**WHAT THE TASK REQUIRES:**
Filter these records by the string "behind", copying each line that holds it.
Segment Start: INFORMATION
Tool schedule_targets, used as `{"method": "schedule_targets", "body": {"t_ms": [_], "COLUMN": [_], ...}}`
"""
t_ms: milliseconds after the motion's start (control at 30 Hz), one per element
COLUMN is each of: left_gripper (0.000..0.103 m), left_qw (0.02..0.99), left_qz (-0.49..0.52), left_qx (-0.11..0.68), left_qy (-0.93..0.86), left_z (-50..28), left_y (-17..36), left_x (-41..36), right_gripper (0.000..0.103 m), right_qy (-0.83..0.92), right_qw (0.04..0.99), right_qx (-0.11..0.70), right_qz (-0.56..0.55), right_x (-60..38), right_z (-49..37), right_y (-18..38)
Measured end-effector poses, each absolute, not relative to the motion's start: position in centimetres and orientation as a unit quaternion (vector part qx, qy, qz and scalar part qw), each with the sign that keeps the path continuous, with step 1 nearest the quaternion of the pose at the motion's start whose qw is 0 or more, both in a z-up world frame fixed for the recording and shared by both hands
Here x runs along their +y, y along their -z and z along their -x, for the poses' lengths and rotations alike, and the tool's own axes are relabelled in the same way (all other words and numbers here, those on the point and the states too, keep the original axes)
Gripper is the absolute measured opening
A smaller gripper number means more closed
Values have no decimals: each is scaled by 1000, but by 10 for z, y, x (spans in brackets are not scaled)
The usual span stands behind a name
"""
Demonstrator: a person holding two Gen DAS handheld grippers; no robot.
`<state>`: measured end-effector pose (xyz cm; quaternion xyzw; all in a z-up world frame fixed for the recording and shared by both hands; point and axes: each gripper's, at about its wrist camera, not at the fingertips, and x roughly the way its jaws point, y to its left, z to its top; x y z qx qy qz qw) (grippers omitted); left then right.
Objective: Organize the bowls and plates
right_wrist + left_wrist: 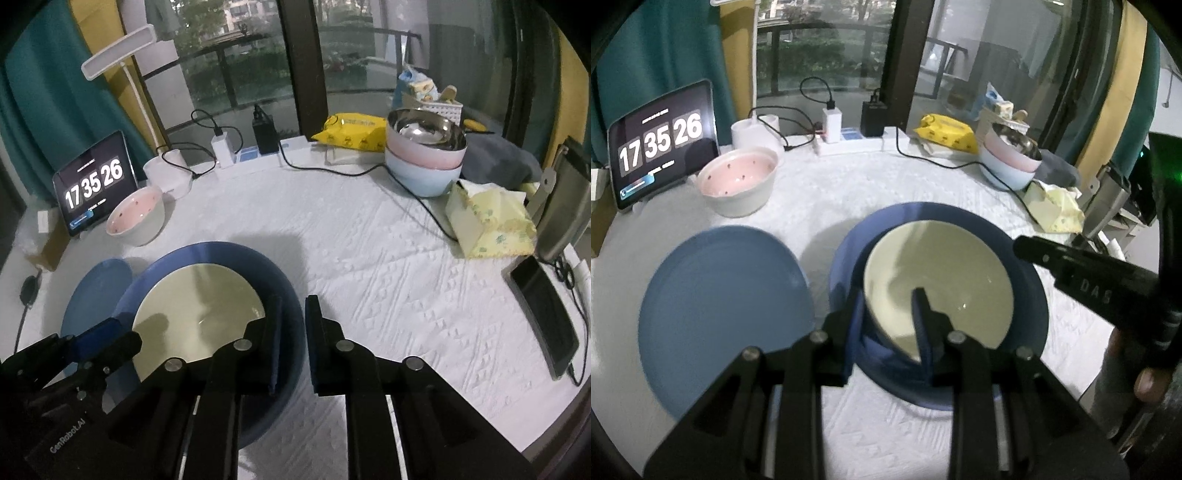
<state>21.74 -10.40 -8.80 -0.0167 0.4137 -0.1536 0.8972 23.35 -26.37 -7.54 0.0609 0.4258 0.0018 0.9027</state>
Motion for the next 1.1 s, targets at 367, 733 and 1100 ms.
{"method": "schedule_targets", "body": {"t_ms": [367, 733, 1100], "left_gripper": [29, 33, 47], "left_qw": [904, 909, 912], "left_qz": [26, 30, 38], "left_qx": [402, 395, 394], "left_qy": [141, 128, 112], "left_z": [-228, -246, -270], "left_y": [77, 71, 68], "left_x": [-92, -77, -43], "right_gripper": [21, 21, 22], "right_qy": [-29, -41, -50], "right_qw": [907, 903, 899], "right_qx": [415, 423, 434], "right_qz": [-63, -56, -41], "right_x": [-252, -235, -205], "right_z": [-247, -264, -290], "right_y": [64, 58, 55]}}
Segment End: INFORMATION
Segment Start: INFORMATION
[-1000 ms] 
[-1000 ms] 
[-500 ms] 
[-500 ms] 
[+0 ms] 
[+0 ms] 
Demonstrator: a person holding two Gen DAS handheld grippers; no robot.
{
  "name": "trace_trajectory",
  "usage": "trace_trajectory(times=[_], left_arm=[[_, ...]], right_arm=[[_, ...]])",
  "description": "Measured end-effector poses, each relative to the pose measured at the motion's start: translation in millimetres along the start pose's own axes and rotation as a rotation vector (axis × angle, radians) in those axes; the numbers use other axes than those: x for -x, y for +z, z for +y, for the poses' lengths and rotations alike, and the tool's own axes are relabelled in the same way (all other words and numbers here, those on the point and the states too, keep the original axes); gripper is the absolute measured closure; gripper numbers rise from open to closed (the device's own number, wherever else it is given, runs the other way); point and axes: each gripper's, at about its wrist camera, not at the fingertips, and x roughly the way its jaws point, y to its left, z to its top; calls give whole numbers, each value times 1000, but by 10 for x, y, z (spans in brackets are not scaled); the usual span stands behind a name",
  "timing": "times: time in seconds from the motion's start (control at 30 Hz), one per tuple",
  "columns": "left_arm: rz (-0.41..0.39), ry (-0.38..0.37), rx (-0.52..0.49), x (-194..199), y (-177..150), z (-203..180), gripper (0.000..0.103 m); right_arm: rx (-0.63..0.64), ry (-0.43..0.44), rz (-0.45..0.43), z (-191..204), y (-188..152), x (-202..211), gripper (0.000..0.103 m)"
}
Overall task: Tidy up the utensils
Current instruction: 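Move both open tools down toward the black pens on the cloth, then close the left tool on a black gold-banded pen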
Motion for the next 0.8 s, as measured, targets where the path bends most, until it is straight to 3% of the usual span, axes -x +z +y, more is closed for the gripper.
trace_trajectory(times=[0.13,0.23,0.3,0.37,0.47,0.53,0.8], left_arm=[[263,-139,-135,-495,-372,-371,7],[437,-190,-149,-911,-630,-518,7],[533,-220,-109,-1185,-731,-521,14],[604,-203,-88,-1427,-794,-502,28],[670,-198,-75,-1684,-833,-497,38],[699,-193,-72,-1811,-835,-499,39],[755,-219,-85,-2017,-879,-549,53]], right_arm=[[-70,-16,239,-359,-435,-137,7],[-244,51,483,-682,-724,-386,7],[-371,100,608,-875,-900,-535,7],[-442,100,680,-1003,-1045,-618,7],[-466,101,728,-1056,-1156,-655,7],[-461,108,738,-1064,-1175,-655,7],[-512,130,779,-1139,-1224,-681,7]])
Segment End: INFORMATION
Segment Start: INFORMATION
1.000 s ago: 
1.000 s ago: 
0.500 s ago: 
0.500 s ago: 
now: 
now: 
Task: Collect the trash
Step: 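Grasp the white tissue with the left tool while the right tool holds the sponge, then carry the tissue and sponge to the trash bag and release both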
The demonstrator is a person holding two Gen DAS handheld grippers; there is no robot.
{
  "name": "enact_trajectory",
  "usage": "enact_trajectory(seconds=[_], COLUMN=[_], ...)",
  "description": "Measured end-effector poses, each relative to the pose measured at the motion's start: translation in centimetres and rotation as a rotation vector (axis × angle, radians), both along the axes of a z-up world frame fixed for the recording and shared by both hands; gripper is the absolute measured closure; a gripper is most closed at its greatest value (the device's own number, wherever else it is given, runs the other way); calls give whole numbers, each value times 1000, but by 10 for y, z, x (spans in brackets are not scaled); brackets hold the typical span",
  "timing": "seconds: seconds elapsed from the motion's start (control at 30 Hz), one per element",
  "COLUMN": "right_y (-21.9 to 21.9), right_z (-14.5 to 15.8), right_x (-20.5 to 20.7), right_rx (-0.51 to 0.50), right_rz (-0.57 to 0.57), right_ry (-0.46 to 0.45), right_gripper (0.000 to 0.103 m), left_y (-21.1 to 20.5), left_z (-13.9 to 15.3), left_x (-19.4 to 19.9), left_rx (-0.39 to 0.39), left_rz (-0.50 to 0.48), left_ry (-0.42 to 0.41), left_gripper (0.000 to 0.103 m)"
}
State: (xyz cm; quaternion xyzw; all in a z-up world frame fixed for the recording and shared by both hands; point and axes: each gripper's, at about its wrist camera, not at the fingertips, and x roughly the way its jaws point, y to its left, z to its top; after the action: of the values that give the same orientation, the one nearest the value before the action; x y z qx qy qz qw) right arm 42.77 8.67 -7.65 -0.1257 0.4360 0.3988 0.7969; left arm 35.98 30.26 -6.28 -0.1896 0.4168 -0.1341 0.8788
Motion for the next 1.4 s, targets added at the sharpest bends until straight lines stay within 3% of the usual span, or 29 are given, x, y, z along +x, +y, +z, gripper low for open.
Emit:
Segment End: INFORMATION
**ANSWER SECTION:**
The usual span stands behind a name
  "description": "Measured end-effector poses, each relative to the pose measured at the motion's start: translation in millimetres along the start pose's own axes and rotation as a rotation vector (axis × angle, radians) in those axes; the numbers use other axes than those: x for -x, y for +z, z for +y, for the poses' lengths and rotations alike, and the tool's own axes are relabelled in the same way (all other words and numbers here, those on the point and the states too, keep the original axes); gripper is the absolute measured closure; gripper numbers rise from open to closed (the device's own number, wherever else it is given, runs the other way); point and axes: each gripper's, at about its wrist camera, not at the fingertips, and x roughly the way its jaws point, y to its left, z to its top; calls give whole numbers, each value times 1000, but by 10 for x, y, z (spans in brackets are not scaled); the usual span stands behind a name",

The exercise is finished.